Evaluation of the relationship between thromboembolic risk score (CHA2DS2-VASc) and inflammation and coagulation markers in patients with non-valvular atrial fibrillation in emergency department


Yaman F. N., Civelek B., Yavuz B., Yilmaz M., Atescelik M., Sahan M., ...More

Biomedical Research (India), vol.27, no.3, pp.586-590, 2016 (SCI-Expanded) identifier

  • Publication Type: Article / Article
  • Volume: 27 Issue: 3
  • Publication Date: 2016
  • Journal Name: Biomedical Research (India)
  • Journal Indexes: Science Citation Index Expanded (SCI-EXPANDED), Scopus
  • Page Numbers: pp.586-590
  • Keywords: Atrial fibrillation, BNP, CHA2DS2-VASc score, D-Dimer, hs-CRP, vWF
  • Hatay Mustafa Kemal University Affiliated: Yes

Abstract

Objective: To evaluate the relationship between CHA2DS2-VASc score and inflammation and coagulation markers in patients admitted to Emergency Department (ED) with non-valvular Atrial Fibrillation (AF).

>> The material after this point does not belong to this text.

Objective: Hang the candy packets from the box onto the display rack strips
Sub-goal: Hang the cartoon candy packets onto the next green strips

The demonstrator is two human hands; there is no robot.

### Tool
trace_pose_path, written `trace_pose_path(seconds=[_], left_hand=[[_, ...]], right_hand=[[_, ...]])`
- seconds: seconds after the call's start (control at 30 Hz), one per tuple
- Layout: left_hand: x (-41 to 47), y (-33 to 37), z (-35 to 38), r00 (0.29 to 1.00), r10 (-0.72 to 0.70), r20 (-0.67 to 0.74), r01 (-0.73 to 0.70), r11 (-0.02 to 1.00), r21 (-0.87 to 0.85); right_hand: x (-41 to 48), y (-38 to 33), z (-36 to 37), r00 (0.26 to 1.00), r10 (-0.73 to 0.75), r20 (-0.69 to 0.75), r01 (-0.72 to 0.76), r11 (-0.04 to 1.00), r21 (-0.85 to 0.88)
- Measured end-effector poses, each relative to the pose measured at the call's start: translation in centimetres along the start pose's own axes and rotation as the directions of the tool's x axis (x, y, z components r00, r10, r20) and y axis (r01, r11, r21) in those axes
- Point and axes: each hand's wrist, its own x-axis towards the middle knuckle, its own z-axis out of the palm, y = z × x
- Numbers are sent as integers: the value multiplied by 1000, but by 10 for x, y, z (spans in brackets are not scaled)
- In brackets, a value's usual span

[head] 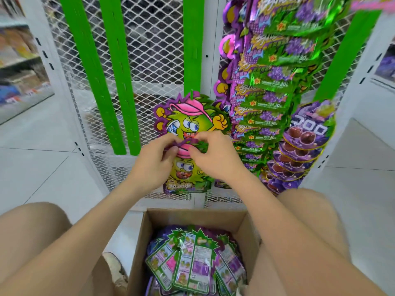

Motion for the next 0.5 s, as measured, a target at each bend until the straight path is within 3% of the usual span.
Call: trace_pose_path(seconds=[0.17, 0.37, 0.5], left_hand=[[11, 15, -17, 996, 46, -76, -48, 999, -25], [54, 48, -18, 999, 35, -31, -37, 998, -57], [82, 63, -9, 991, 2, -136, -3, 1000, -11]], right_hand=[[6, 7, -15, 997, -74, 5, 74, 993, 88], [12, 2, -45, 976, -107, -190, 147, 967, 209], [30, 1, -59, 945, -122, -302, 153, 985, 80]])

Methods and Results: Eighty-four patients with non-valvular AF were included in the study. CHA2DS2- VASc scores were calculated for these patients. In addition, plasma levels of BNP, hs-CRP, CRP, vWF and D-dimer were measured. The relationship between CHA2DS2-VASc score and these parameters were evaluated. Eleven (13%) patients were considered to be at low-risk due to CHA2DS2-VASc score being<2 and 73 (87%) patients were considered to be at high risk due to CHA2DS2-VASc score being ≥ 2. The mean age of patients was 68 ± 13 years and 50 (60%) of patients were male. Plasma BNP, hs-CRP, CRP, vWF and D-dimer levels were significantly higher in high-risk group. In addition, a significant positive correlation was found between CHA2DS2-VASc score and BNP (r=0.436, p<0.001), D-Dimer (r=0.356, p=0.003), hs-CRP (r=0.335, p=0.002), CRP (r=0,331, p=0.002), vWF (r=0.330, p=0.002) and patient age (r=0.573, p<0.001). Conclusion: It was found that BNP, hs-CRP, CRP, vWF and D-dimer levels increase significantly and that there is a positive correlation between CHA2DS2-VASc and these markers in high-risk patients with CHA2DS2-VASc score ≥ 2.